公開日: 2025/07/02
更新日: 2025/07/09
コロナ禍によるバイクブームの再燃をキッカケに、一時的ではあるが若者ライダーが増加した。二輪業界に限った話ではないが、若者を取り込むことは、業界の持続的な成長にとって不可欠である。今回は大阪・東京・名古屋モーターサイクルショーに来場したユーザーを対象に行ったアンケート結果から、若年層(20代以下)のバイクへの興味・関心度について検証していく。
3月28日~30日の3日間、東京ビッグサイト(東京都江東区)で開催された「第52回東京モーターサイクルショー(TMCS)」。来場者数は合計で11万8812人(前年比104.3%)と、賑わいを見せた。
このTMCSを主催する日本二輪車普及安全協会(日本二普協)は6月2日、来場者を対象に行った「東京モーターサイクルショー来場者調査」の結果を発表した。アンケートではTMCSの満足度をはじめ、各イベント・ショーの評価、再来場意欲、バイクへの興味・関心度などを調査。サンプル数は1276件に上ったが、そのうちの46%(556件)を20代以下の若年層が占めた。そこで今回は、この若年層のアンケート結果に注目。自工会の二輪車情報サイト「MOTOINFO(モトインフォ)」が大阪・東京・名古屋モーターサイクルショーで、20代以下のユーザー72人に実施した調査結果と合わせて、若年層のバイクへの興味・関心度について検証していく。なお、日本二普協とモトインフォの各質問は、ともに複数回答可となっている。
まず、日本二普協の「保有免許と保有バイクに関して」という質問。保有免許は自動二輪免許取得者が一般(全体)は57%、若年層は56%と、ほぼ同数となっている。けれども、これを踏まえた上で保有台数について見てみると、自動二輪以上は一般が68%、若年層は50%という結果であった。また、『持っていない』と回答した割合は一般が22%に対し、若年層が35%となっている。
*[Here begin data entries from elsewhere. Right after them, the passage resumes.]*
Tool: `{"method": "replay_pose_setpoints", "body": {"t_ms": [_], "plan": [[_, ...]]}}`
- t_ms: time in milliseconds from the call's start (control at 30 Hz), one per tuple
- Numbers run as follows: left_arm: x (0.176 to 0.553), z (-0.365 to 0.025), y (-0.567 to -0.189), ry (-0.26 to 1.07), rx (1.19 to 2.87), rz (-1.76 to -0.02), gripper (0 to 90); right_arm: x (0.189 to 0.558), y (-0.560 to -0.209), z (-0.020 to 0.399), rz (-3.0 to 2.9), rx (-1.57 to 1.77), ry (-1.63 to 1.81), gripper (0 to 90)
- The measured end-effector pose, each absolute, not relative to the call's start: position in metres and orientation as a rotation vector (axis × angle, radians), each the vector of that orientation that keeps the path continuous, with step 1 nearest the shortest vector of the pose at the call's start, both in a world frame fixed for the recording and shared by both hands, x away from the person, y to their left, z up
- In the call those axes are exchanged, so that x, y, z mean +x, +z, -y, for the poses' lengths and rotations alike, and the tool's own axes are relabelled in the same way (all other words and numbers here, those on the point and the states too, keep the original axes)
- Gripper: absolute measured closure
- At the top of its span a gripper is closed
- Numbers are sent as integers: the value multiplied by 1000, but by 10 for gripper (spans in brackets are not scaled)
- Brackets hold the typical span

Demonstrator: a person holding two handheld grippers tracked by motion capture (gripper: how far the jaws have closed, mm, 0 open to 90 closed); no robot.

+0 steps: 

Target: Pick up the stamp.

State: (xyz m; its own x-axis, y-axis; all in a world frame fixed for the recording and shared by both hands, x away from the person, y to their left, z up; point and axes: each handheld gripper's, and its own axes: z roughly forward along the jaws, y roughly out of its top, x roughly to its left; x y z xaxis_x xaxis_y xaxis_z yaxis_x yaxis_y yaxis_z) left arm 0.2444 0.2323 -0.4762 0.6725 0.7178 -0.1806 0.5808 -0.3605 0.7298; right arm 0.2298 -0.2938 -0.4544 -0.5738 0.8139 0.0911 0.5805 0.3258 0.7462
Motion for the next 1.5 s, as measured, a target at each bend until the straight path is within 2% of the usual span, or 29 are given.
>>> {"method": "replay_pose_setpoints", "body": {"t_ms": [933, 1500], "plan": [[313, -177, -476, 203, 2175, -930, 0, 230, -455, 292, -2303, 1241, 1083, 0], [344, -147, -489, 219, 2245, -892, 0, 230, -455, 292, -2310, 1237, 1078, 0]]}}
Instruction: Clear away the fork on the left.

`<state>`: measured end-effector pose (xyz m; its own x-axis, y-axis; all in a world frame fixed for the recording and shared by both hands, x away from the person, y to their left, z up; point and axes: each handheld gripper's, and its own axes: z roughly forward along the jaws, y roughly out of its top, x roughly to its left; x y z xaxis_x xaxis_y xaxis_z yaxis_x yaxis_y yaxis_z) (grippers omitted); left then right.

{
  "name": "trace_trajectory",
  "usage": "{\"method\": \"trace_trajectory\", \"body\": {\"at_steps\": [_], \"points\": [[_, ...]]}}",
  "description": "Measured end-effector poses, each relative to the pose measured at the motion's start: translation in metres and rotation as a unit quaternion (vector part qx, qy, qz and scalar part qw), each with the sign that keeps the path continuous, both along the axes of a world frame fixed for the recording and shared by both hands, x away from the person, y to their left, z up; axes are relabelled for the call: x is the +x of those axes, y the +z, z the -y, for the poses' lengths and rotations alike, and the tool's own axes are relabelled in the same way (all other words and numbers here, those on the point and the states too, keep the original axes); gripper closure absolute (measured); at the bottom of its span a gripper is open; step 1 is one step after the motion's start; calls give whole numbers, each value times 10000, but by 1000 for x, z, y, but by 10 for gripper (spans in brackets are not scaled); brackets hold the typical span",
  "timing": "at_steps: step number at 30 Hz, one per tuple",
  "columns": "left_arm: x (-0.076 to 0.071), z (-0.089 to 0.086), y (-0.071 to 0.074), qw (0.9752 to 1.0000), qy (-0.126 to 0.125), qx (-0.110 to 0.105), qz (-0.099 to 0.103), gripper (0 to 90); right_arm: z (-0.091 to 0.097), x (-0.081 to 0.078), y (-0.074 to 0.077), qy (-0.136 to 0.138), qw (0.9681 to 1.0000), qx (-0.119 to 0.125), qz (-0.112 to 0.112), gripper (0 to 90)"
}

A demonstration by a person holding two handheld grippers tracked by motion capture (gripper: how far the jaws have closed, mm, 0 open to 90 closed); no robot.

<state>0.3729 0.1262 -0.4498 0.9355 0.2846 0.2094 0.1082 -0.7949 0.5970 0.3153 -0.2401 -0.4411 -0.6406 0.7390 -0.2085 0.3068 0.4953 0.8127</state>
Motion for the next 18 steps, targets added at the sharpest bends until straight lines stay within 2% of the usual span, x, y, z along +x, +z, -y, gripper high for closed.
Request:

モトインフォの「バイクに乗る、もしくは乗り続ける上で直面する困難は?」という質問で、最多となったのは『バイク本体購入費(36点)』。次いで、『維持費(29点)』、『保管場所(21点)』、『バイク用品費用(19点)』と続く。これらの結果より、免許は取得したものの、経済的な理由やライフスタイルの変化などにより、バイクの購入および維持に至らない若者が一定数いると推測できる。つまり、購入したくてもできないユーザーが多いのだろう。
続いて、日本二普協の「今後購入したいバイク(複数回答可)」について。自動二輪以上の車両購入意欲が一般は76%であるのに対し、若年層は79%となっている。このことより、前述のようにバイクを持っていない割合は若年層のほうが高かったが、購入意欲はむしろ高い傾向にあることが窺える。
さらに注目したいのは、若年層は一般よりも自動二輪車普通を選ぶ割合が6%高い、という結果になっているところ。モトインフォの「バイク購入の際の決め手は?」という質問では、『デザイン(51点)』が最多。それに『価格(33点)』、『性能(29点)』、『タイプ(21点)』、『ブランド(14点)』と次ぐ。この中でデザインと回答したユーザーからは、「とんでもない価格でなければ、購入方法は何とかできます。それよりも、見た目やデザインが『カッコいい』って思えるバイクかどうかが重要です」といったコメントも寄せられている。
これらの結果より、若年層は速く走ることをさほど重視していないことが分かる。“速い=カッコいい"という考え方は、今日において希薄になっているのは明らかだ。
ここまで、若年層のバイク所有状況や購入意欲に関する結果を見てきたが、彼らはどのようにバイクに興味を持ったのだろうか。日本二普協のアンケートで最も多かったのは、『家族・友人・知人の影響(31%)』。次いで、『1人で行動したいと思ったから(30%)』、『キャンプやアウトドア・レジャーに良いと思ったから(11%)』、『アニメや漫画・ゲームの影響(9%)』と続く。この結果は、家族や友人などの既存ライダーから、バイクの魅力を発信してもらうことがいかに重要であるかを示唆している。販売店においては、新規ユーザー獲得のために、紹介割引などの特典を積極的に活用するのも効果的かもしれない。
日本二普協のアンケートに回答した若年層の94%が、TMCSへの来場によってバイクへの興味・関心が高まったとも回答している。調査対象がMCSの来場者であるため、元々バイクに興味があることは想像できるが、それでも潜在ユーザーは決して少なくはないものと考えられる。彼らの高まった興味をいかに持続させ、実際にバイク購入へと繋げるかが、二輪業界における喫緊の課題であり、新規顧客開拓の大きな鍵となっている。前述の若年層がバイクを選ぶ最大の決め手が「デザイン」であることを踏まえ、今後、メーカーがどのようなモデルを市場に投入するかにも注目したい。